Task statement
Whenever a line of the material contains the string "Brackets", it should be copied.

Exercise data
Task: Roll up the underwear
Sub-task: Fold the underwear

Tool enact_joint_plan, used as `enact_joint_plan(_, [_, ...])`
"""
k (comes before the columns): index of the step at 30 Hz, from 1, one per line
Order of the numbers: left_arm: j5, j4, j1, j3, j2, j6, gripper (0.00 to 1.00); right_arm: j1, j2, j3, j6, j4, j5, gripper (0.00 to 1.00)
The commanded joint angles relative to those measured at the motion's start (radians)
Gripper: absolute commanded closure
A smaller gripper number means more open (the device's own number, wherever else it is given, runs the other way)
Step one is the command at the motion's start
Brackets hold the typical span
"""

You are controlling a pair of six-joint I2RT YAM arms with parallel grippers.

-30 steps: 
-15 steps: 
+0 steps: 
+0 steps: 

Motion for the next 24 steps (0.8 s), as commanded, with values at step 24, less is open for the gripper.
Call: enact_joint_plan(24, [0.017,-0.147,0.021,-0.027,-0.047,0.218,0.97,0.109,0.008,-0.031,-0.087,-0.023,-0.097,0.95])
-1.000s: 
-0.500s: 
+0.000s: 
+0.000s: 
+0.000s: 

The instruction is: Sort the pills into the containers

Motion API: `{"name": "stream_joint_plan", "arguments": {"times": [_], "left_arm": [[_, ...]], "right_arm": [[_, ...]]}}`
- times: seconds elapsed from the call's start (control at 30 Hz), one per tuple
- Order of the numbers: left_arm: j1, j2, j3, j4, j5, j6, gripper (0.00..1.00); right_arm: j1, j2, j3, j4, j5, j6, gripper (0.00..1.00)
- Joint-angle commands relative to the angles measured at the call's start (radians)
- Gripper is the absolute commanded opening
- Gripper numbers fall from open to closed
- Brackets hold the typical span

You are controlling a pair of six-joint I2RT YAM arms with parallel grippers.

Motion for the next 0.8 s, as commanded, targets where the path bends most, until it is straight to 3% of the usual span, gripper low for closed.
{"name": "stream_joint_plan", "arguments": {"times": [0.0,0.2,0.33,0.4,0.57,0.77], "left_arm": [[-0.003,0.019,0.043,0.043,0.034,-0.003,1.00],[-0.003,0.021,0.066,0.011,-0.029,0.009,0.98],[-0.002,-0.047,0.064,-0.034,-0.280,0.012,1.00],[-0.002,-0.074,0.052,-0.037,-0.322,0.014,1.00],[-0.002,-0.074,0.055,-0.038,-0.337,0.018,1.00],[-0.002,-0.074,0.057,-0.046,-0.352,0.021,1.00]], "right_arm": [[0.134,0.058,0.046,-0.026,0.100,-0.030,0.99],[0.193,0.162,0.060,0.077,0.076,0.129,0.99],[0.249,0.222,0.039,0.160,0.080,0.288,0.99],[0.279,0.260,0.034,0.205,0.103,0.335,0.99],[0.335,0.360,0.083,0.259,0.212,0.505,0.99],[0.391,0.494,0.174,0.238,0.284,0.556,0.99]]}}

Written reply
Brackets hold the typical span
- Brackets hold the typical span

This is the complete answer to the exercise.